= Henry Warren Williams (1830–1899) =

Henry Warren Williams (July 30, 1830 – January 25, 1899) was an American jurist who was a justice of the Supreme Court of Pennsylvania from 1887 until his death in 1899.

==Early life==
Williams was born on July 30, 1830, in Harford Township, Susquehanna County, Pennsylvania. He was the eldest of nine children. His father, Peter Williams, was a farmer and Henry spent his summers working on the farm. He began teaching at the age of fourteen and did so until he commenced his law studies. He graduated from the Franklin Academy and was accepted to Amherst College, but was unable to attend due to illness.

==Legal career==
In January 1852, Williams studied law with E. B. Chase in Montrose Park, Pennsylvania.

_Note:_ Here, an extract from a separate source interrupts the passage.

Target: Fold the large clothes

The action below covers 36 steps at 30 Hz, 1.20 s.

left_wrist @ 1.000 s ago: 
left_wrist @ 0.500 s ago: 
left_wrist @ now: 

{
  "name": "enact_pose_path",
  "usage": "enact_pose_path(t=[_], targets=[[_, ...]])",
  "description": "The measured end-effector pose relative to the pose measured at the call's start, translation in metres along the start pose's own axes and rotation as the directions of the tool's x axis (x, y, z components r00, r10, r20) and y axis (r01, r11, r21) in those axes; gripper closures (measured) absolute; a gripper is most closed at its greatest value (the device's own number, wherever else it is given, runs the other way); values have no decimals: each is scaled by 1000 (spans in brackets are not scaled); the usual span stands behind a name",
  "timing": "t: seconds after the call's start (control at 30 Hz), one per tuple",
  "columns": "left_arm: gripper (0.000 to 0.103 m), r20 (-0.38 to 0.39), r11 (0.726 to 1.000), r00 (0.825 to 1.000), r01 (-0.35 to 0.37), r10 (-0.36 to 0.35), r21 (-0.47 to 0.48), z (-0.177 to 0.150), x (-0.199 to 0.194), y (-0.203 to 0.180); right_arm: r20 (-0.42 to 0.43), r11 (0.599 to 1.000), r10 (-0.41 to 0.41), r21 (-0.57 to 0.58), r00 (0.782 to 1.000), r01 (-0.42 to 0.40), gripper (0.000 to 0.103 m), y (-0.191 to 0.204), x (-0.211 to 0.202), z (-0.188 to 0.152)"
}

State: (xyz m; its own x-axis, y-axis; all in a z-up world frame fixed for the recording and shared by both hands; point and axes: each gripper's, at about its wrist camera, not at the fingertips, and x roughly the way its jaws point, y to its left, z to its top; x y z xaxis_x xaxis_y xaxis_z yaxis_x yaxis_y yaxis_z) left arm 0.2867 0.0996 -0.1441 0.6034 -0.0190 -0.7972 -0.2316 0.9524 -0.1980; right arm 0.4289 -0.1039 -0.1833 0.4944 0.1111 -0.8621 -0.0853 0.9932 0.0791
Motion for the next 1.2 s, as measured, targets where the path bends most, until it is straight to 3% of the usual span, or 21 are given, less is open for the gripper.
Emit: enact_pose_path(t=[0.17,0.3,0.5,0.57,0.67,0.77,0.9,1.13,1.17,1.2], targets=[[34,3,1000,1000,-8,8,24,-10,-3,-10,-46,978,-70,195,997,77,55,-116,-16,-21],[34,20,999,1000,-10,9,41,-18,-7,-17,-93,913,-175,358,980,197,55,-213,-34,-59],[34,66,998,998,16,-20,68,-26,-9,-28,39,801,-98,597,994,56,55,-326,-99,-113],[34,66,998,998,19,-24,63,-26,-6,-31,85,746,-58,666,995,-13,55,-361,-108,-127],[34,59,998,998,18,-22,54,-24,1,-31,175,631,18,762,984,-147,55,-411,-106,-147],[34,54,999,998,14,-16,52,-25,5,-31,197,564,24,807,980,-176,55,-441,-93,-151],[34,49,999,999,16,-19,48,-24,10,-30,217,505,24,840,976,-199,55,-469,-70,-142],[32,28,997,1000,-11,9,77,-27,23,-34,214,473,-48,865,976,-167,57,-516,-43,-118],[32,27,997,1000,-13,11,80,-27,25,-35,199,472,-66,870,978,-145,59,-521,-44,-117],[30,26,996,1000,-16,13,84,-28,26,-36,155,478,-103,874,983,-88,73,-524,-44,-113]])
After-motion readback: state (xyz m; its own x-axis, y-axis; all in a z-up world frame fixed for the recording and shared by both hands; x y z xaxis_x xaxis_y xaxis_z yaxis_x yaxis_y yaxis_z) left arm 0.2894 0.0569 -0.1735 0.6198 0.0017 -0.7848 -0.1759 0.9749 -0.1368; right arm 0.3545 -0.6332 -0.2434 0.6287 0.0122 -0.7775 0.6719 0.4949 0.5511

He then studied under his uncle, John W. Guernsey, in Tioga County, Pennsylvania. Williams was admitted to the Tioga County bar in January 1854 and began practicing in Wellsboro, Pennsylvania. He was admitted to practice before the Pennsylvania Supreme Court in 1855 and the federal district and circuit courts in 1856.

In March 1865, Williams was appointed an additional judge of the Fourth Judicial District, which consisted of Tioga, Potter, McKean, Elk, and Clearfield counties, by Governor Andrew Gregg Curtin. Williams was elected in November 1865 and elected president judge in 1871 and 1881. In 1874, redistricting added Cameron County and removed Elk and Clearfield counties from Williams' district. In 1876, he was appointed by Governor John F. Hartranft to serve on a commission that reviewed and recommended amendments to the Commonwealth's revised constitution.

In 1887, Williams was the Republican nominee for a seat on the Supreme Court of Pennsylvania. On August 10, 1887, he was appointed by Governor James A. Beaver to fill the vacancy caused by the death of Chief Justice Ulysses Mercur. That November, he was elected to a 21-year term. Williams was recommended by the majority of Pennsylvania's Congressional delegation to succeed Joseph P. Bradley on the Supreme Court of the United States following his death in 1892, but Williams did not push for the appointment.

==Personal life==
On May 1, 1856, Williams married Sarah E. Nichols. They had one son and one daughter.

Williams was a supporter of the Temperance movement and involved in YMCA and Sunday school work. He was a delegate to the 1868 Republican National Convention. In 1877, he was a representative of the Presbyterian Church in the United States of America in the General Presbyterian Council in Edinburgh. In 1881, he was a vice president of the International Sunday School Association convention in Toronto. Williams was a member of the Ossea No. 317 Masonic Temple and was grand master of the Grand Lodge of Pennsylvania in 1899.

==Death==
Williams died on January 25, 1899, at his apartment in the Continental Hotel in Philadelphia. His cause of death was reported to be "valvular disease and hypertrophy of the heart". Although Williams had suffered from cardiac issues for several years, his death was unexpected. He had presided over the inauguration of Governor William A. Stone eight days earlier.